Return each line exactly as written. Begin with the first line of the entries and end with the line that has "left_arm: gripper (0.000".

● **Raw data**:
%%

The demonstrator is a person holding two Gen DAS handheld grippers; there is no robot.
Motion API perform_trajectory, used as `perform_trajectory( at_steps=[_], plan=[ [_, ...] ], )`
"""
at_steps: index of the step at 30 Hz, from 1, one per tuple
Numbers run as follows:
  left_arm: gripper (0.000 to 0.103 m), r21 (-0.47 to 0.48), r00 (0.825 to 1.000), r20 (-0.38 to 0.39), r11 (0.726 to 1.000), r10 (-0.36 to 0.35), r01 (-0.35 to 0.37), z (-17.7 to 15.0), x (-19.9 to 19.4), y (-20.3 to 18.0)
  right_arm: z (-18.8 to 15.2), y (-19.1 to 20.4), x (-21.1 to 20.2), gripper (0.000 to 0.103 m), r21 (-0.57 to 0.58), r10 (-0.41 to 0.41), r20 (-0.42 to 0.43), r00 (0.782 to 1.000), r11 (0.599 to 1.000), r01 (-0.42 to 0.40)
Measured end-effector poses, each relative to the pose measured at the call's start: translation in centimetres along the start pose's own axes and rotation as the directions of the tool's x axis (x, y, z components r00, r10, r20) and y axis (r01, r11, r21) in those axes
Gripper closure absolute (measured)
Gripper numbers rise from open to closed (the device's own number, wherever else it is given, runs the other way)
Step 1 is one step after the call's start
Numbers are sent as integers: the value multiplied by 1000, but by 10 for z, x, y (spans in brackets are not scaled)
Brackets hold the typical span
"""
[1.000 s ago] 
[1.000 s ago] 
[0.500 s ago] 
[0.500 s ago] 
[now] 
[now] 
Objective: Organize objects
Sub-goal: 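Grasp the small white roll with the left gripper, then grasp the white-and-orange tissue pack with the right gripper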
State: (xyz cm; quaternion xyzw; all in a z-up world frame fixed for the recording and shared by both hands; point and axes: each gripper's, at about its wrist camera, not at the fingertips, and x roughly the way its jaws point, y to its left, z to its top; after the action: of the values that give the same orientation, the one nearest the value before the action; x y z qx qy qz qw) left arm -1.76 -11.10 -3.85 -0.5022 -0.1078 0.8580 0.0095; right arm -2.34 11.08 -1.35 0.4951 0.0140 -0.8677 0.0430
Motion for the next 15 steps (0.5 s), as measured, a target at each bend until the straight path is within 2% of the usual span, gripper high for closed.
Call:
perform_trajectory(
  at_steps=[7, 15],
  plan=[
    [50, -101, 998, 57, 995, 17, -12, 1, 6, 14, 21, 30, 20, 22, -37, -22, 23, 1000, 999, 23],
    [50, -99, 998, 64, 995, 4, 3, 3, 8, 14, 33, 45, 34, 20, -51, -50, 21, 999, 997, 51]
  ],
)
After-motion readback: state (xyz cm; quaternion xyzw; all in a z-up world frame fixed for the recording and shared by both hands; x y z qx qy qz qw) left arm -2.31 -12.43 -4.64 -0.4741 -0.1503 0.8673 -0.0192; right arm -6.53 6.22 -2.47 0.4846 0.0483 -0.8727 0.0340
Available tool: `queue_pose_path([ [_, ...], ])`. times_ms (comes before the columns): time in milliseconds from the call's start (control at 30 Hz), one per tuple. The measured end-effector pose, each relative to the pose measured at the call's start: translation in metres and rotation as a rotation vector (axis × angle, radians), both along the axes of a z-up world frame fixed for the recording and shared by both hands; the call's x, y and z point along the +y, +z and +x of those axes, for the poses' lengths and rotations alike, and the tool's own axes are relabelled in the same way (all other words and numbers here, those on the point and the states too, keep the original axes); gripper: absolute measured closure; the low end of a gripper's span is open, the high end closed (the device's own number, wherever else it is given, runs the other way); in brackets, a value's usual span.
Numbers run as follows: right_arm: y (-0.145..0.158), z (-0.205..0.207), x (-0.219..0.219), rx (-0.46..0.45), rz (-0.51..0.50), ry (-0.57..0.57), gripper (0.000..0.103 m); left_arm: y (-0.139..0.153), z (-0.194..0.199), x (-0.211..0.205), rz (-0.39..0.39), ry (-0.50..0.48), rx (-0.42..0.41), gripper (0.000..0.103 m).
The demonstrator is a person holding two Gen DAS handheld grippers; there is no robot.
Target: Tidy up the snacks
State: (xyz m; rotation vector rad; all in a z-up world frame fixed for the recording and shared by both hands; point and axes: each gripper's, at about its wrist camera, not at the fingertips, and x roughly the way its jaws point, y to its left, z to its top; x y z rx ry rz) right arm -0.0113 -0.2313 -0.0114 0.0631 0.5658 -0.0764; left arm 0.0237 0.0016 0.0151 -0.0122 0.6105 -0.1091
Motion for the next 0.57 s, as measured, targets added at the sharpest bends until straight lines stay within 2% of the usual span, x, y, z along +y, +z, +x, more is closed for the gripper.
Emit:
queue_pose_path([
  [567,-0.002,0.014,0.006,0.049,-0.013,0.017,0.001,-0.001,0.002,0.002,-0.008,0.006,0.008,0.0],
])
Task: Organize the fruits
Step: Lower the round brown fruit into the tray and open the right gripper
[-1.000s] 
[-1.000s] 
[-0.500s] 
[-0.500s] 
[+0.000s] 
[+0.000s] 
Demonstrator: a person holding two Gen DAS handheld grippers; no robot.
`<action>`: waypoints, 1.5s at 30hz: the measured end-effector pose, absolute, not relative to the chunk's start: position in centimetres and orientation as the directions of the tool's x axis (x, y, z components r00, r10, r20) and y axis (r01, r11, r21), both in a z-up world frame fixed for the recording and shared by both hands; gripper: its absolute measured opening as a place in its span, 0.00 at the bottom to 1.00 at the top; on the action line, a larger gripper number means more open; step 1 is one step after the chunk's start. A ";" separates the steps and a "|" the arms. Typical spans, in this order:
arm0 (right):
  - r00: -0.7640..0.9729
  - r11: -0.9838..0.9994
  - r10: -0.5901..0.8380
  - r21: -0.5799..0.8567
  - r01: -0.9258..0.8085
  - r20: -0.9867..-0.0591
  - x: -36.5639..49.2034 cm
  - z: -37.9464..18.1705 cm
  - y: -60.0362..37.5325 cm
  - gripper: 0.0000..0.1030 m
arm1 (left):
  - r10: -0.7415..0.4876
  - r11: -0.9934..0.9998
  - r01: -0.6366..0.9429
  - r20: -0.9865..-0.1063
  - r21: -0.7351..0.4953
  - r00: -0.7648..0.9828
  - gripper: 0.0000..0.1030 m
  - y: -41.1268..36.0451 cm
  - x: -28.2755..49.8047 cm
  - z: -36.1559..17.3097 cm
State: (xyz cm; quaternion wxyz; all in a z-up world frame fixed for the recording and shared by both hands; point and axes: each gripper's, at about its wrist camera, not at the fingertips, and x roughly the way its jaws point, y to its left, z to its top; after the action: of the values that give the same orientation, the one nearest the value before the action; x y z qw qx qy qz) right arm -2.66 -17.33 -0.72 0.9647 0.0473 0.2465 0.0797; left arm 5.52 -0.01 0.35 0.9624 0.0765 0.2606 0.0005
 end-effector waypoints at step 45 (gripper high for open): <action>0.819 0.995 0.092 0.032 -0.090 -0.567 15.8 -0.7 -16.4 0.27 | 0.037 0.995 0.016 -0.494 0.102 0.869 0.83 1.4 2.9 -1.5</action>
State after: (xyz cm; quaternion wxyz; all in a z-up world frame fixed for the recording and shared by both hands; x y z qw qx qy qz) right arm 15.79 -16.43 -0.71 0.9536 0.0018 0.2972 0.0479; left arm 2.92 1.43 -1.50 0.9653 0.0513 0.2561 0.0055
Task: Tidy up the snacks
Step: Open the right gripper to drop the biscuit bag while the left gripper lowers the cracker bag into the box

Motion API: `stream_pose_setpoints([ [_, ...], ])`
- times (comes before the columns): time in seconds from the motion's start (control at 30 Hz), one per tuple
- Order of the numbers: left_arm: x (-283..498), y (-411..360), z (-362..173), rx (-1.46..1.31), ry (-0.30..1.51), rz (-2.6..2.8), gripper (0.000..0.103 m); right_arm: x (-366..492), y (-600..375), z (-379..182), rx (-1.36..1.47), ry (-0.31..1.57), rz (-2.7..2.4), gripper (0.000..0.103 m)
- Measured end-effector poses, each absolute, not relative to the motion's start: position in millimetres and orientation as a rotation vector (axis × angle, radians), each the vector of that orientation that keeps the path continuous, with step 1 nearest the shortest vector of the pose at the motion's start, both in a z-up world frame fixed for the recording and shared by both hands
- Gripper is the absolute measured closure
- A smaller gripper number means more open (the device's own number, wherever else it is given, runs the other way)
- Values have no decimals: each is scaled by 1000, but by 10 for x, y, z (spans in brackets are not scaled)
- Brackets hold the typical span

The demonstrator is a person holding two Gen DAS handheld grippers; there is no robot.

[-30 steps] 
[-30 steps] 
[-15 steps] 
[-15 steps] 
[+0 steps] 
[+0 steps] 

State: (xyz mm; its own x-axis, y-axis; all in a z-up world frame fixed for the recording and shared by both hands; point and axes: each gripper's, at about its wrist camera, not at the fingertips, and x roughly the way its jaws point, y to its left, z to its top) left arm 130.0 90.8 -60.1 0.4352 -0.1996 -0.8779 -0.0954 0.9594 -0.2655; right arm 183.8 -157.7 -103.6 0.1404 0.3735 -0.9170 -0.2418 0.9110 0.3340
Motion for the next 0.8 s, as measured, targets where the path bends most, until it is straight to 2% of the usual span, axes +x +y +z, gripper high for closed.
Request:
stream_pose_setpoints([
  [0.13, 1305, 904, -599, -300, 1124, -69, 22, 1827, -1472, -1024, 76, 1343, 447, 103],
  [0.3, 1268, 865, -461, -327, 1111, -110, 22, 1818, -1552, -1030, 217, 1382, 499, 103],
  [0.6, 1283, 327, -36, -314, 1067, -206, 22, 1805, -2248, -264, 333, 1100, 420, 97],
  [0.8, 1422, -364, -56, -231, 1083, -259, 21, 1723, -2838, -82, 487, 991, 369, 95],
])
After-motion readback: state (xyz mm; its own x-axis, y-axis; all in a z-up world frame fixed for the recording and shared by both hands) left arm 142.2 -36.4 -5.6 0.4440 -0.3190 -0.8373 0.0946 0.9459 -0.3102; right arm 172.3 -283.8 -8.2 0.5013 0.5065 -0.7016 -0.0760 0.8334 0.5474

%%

● **Exercise result**:
The demonstrator is a person holding two Gen DAS handheld grippers; there is no robot.
Motion API perform_trajectory, used as `perform_trajectory( at_steps=[_], plan=[ [_, ...] ], )`
"""
at_steps: index of the step at 30 Hz, from 1, one per tuple
Numbers run as follows:
  left_arm: gripper (0.000 to 0.103 m), r21 (-0.47 to 0.48), r00 (0.825 to 1.000), r20 (-0.38 to 0.39), r11 (0.726 to 1.000), r10 (-0.36 to 0.35), r01 (-0.35 to 0.37), z (-17.7 to 15.0), x (-19.9 to 19.4), y (-20.3 to 18.0)

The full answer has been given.